*About this exercise*
Locate and copy each line in the data that contains the word "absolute".
==== Data section ====
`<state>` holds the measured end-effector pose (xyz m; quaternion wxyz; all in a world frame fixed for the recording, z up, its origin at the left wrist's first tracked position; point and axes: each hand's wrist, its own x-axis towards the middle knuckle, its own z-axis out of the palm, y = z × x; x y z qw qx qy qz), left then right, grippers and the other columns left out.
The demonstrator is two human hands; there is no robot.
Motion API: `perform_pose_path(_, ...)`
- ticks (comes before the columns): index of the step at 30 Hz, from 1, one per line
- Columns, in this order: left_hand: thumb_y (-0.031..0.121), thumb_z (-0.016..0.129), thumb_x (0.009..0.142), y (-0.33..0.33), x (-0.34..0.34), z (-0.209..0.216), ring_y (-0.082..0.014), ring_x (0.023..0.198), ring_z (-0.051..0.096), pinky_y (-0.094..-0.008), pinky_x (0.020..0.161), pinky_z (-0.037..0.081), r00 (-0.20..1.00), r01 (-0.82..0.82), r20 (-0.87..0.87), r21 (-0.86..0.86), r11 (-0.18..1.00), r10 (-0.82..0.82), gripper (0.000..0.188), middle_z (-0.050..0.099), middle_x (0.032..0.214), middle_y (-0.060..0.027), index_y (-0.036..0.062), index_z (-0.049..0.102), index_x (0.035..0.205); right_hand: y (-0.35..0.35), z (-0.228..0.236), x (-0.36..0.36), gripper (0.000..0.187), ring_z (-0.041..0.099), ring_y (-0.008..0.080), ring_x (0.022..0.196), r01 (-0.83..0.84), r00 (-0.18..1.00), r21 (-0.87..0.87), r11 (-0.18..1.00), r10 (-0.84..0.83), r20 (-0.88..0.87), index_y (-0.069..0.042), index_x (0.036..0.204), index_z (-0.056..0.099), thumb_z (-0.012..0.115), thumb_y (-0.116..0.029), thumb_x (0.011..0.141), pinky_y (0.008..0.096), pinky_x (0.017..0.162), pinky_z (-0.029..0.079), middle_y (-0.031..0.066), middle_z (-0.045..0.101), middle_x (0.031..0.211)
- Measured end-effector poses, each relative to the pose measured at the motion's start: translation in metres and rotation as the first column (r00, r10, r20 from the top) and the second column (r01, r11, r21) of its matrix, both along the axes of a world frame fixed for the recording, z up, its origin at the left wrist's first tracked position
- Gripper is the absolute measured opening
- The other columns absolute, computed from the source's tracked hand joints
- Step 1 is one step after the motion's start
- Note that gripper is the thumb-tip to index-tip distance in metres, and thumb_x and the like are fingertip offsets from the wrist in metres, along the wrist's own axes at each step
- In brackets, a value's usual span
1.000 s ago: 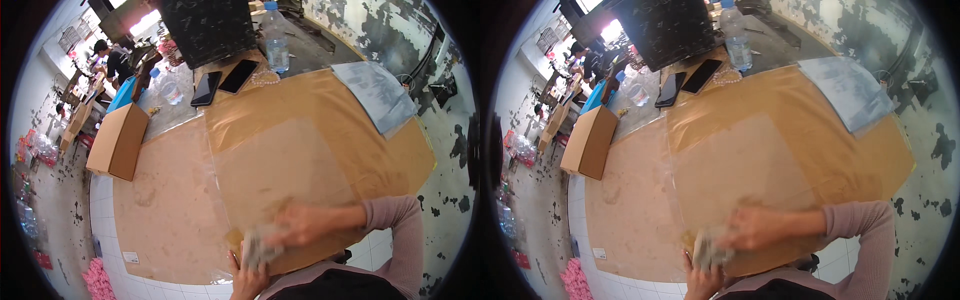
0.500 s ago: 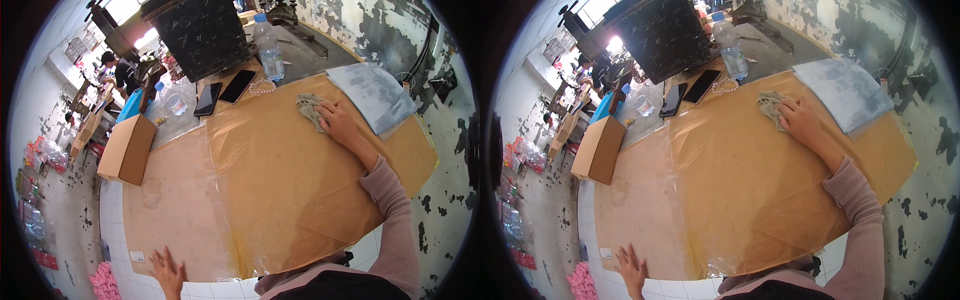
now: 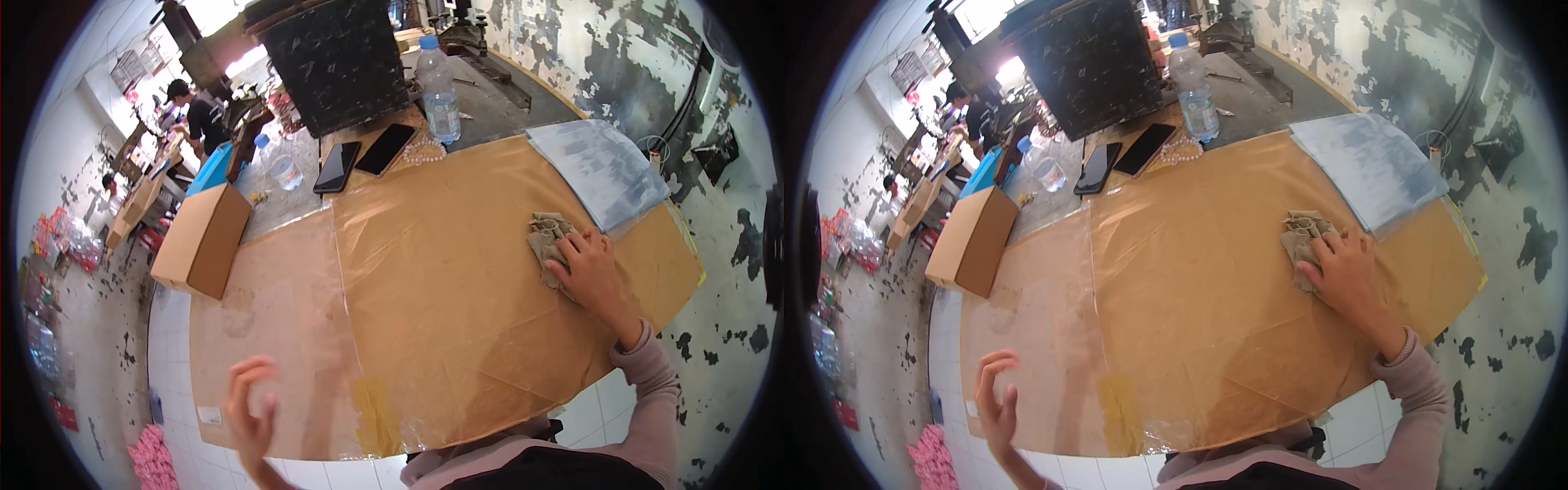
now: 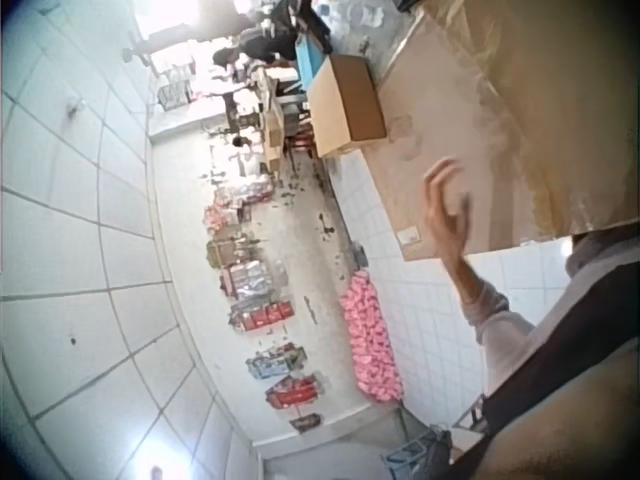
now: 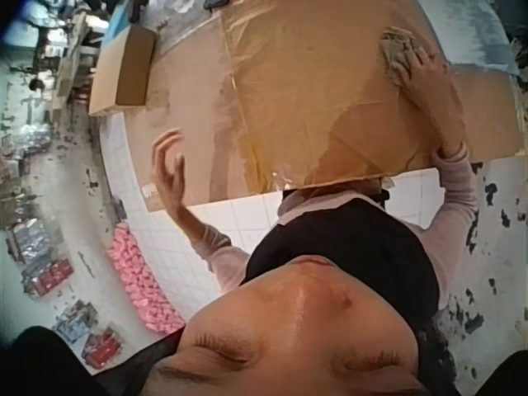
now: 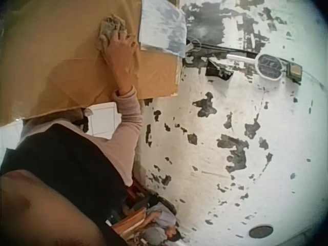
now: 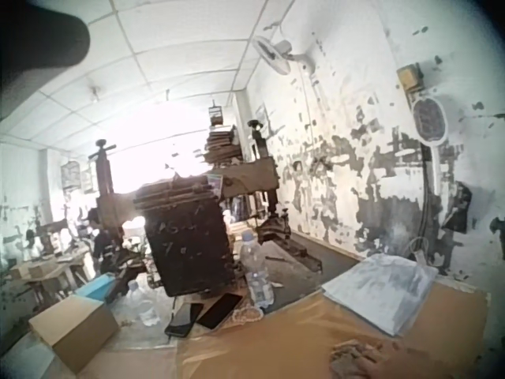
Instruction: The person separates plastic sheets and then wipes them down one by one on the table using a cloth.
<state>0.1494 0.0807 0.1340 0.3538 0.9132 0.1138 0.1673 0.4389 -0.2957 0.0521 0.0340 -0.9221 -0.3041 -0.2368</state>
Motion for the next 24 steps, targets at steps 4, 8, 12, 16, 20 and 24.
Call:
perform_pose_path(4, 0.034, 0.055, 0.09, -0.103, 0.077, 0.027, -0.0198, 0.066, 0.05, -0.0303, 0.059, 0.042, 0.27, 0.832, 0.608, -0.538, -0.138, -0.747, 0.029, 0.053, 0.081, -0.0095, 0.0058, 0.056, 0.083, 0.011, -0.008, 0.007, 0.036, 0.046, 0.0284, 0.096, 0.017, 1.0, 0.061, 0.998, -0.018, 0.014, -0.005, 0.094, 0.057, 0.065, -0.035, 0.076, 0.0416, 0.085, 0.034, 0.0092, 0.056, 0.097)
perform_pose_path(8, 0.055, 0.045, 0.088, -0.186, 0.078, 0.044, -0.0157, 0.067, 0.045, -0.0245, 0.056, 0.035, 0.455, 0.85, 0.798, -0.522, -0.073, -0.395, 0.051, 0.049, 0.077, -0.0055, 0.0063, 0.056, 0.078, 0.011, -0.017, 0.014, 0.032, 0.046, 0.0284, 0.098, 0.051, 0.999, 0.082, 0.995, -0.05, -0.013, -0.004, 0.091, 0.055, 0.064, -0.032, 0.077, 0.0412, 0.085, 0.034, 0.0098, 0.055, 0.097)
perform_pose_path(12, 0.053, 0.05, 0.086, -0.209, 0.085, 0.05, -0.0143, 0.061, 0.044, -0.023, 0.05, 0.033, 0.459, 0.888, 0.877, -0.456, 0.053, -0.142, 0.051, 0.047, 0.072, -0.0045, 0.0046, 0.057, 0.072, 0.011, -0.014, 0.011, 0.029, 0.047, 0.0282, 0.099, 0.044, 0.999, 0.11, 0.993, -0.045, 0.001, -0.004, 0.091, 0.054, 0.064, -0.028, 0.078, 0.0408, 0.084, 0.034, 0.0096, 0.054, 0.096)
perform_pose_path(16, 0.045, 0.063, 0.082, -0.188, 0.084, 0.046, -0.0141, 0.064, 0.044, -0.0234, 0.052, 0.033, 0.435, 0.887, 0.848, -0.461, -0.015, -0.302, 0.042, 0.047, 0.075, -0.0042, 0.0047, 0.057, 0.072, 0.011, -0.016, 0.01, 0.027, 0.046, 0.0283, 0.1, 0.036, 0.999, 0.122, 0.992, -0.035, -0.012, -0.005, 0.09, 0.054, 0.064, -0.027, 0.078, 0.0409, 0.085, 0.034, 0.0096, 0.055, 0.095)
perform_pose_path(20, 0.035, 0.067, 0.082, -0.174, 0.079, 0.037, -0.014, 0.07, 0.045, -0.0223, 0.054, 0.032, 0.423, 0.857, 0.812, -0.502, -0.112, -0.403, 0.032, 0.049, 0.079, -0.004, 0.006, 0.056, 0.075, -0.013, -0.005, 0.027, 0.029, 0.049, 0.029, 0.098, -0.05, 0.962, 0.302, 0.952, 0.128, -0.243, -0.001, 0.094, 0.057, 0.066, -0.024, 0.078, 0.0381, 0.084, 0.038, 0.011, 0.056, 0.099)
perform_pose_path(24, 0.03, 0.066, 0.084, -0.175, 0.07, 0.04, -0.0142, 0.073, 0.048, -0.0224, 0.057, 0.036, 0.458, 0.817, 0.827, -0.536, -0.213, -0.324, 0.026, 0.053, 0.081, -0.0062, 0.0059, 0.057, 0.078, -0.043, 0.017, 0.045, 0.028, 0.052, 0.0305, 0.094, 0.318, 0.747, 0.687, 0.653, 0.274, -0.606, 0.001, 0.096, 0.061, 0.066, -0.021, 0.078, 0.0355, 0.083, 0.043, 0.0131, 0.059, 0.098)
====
*Result for this exercise*
- Gripper is the absolute measured opening
- The other columns absolute, computed from the source's tracked hand joints

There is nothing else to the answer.